Desalar correctamente el bacalao es uno de los pasos más importantes para obtener una textura tierna y un sabor equilibrado.
Una de las técnicas más utilizadas consiste en mantener el pescado en agua fría dentro del refrigerador, cambiando el agua de forma periódica.
Este proceso permite reducir el exceso de sal sin alterar las características propias del bacalao curado, favoreciendo una mejor textura y un sabor más equilibrado.
¿Por qué se recomienda hacerlo en el refrigerador?
Mantener el bacalao en remojo dentro del refrigerador ayuda a conservar el pescado a una temperatura segura durante todo el proceso de desalado.
Mientras permanece sumergido, el agua va extrayendo gradualmente la sal y rehidratando las fibras del pescado.

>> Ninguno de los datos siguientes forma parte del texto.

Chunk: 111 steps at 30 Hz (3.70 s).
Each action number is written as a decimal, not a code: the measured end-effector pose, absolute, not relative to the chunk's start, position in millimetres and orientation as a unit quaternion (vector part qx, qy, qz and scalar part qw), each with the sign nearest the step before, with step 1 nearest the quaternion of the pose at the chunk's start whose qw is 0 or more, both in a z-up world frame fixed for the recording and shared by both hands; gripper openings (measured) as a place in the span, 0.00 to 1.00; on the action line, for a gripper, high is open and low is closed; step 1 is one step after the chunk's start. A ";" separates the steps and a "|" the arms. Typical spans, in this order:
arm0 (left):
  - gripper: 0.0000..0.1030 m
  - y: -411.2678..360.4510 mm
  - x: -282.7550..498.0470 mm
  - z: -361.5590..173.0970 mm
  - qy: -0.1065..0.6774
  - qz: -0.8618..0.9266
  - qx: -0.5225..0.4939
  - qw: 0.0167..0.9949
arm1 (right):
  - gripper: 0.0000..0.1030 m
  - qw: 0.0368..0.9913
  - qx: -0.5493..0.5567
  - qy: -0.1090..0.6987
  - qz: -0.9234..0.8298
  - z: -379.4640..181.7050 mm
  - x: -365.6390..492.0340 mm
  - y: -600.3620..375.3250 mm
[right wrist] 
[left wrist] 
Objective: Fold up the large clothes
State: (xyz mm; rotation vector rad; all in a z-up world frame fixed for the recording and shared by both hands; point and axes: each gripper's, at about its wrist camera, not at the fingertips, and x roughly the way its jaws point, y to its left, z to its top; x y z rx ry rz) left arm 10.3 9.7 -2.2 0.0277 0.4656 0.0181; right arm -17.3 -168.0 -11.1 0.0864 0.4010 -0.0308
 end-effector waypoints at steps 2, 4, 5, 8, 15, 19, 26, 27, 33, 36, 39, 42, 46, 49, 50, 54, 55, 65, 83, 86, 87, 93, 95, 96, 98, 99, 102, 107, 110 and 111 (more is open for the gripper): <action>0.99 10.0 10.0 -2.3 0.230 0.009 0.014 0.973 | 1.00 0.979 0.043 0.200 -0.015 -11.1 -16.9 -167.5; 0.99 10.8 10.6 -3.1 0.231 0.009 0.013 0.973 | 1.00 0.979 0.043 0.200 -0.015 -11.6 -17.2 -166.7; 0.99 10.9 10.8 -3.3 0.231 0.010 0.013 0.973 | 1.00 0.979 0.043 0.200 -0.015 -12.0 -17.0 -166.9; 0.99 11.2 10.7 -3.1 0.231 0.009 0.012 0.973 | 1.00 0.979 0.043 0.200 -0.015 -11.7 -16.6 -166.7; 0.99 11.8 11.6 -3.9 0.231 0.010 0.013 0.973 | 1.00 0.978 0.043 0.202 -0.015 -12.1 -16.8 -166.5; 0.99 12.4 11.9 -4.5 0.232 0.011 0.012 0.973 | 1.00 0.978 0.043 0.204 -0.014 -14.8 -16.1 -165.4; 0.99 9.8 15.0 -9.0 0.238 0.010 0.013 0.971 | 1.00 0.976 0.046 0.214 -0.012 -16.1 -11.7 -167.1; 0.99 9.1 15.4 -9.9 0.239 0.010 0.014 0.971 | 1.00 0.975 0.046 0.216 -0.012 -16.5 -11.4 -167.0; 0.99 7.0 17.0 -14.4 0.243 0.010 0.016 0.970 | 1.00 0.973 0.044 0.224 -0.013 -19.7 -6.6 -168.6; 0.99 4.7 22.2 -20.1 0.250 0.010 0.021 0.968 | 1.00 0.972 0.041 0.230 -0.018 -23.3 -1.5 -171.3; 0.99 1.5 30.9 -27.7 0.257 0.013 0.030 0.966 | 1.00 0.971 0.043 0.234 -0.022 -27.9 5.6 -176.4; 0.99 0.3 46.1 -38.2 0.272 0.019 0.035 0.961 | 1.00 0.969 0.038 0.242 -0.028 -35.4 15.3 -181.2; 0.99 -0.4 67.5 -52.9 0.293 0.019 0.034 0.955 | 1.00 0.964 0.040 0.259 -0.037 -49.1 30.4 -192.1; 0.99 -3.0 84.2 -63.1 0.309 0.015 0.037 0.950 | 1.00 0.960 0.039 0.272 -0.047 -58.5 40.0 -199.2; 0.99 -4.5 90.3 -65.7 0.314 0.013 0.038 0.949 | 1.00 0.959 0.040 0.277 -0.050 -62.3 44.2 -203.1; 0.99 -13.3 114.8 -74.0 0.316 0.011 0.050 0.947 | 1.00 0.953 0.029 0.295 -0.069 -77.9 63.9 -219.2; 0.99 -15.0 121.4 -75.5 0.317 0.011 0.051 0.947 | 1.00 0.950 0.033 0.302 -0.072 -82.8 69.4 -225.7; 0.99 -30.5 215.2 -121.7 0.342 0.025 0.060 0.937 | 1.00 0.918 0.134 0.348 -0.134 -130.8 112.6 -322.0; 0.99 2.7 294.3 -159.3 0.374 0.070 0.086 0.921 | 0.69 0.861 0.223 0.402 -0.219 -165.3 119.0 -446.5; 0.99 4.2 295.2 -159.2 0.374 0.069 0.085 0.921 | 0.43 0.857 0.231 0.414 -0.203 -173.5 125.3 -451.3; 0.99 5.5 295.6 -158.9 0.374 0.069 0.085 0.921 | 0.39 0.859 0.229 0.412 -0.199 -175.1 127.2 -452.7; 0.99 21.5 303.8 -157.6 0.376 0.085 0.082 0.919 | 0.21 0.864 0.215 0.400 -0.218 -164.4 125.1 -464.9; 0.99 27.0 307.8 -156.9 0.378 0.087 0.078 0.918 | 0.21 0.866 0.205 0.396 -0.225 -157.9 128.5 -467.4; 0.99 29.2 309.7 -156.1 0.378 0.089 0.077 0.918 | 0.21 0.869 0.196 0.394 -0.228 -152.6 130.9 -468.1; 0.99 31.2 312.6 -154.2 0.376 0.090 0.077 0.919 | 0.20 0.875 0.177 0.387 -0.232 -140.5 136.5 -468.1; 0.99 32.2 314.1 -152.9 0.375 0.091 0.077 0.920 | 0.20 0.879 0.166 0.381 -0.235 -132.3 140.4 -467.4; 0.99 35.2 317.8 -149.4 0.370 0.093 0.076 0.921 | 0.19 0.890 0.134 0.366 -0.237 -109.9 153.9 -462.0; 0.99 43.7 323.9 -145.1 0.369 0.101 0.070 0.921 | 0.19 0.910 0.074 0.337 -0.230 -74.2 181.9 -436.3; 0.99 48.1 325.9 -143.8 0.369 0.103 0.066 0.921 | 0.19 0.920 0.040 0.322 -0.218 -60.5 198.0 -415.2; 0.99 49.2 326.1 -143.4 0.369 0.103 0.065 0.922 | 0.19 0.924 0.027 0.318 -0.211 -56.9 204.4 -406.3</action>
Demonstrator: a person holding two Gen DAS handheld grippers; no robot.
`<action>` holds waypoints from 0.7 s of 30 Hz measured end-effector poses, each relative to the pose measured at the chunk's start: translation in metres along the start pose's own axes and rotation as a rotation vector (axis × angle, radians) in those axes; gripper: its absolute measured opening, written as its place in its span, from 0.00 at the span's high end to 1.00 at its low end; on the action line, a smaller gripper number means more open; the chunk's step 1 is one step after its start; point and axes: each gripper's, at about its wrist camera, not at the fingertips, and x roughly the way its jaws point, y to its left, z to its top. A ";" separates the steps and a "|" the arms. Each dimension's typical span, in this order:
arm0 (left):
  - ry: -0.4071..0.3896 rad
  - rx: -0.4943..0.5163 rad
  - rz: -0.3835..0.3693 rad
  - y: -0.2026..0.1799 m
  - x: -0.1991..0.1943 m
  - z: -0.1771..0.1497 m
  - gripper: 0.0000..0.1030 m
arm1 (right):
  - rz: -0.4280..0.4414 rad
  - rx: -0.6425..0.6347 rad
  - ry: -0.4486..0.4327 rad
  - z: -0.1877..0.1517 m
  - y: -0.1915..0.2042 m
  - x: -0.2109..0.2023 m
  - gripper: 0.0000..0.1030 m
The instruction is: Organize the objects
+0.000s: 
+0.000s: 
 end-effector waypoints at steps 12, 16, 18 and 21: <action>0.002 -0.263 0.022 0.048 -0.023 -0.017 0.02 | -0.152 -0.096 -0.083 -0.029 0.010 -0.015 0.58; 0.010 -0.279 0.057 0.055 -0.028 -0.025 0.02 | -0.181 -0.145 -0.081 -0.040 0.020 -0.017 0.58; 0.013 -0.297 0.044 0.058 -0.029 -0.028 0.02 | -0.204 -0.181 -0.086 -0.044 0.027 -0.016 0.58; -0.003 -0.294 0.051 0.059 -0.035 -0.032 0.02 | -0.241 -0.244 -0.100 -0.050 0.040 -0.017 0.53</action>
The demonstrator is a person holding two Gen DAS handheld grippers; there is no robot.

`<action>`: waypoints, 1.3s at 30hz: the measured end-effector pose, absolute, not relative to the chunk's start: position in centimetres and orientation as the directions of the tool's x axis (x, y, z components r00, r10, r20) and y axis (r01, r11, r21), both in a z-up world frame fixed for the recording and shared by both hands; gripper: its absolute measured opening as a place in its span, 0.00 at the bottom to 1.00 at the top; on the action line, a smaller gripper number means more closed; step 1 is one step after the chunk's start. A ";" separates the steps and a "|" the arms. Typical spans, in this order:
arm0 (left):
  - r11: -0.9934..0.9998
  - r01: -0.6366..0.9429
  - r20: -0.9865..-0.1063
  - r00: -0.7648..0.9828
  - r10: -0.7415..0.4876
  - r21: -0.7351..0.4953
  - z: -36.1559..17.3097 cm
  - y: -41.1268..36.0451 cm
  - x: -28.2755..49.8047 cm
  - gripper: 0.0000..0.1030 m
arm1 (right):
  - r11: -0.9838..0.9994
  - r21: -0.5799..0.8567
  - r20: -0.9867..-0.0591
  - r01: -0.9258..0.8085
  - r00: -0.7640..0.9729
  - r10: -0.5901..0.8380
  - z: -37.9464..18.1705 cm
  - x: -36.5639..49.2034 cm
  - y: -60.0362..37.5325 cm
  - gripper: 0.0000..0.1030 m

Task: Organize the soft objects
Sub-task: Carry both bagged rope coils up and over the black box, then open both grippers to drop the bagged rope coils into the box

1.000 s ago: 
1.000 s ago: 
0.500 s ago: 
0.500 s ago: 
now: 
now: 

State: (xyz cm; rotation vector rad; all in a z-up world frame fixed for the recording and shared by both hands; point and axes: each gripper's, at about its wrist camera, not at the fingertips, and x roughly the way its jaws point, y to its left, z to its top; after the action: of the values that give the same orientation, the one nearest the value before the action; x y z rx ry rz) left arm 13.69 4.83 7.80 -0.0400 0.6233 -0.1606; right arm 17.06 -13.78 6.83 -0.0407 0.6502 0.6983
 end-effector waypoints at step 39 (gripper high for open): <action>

El tiempo necesario dependerá del grosor de cada pieza, por lo que no existe una duración única para todos los casos.
El tiempo varía según el tamaño de las piezas
Las porciones más finas suelen necesitar entre 8 y 12 horas de remojo, mientras que las postas medianas requieren alrededor de 24 horas. En el caso de las piezas más gruesas, el proceso puede extenderse entre 36 y 48 horas.
Para obtener un mejor resultado, se recomienda cambiar el agua cada seis u ocho horas, lo que favorece una eliminación gradual de la sal.
Una mejor textura y un sabor más equilibrado
Cuando el desalado se realiza correctamente, el bacalao adquiere una textura más tierna y resulta más fácil de incorporar a distintas preparaciones.
En recetas tradicionales, como los buñuelos de bacalao o los guisos con cebolla y patatas, un desalado adecuado permite que el sabor característico del pescado se mantenga sin resultar excesivamente salado, logrando un mejor equilibrio con el resto de los ingredientes.
En definitiva, desalar el bacalao en agua fría y dentro del refrigerador es una técnica sencilla que ayuda a conservar su calidad y a obtener mejores resultados en la cocina.
Aunque el tiempo de remojo varía según el tamaño de las piezas, respetar este proceso y cambiar el agua con regularidad son aspectos clave para conseguir un bacalao con una textura agradable y un sabor equilibrado.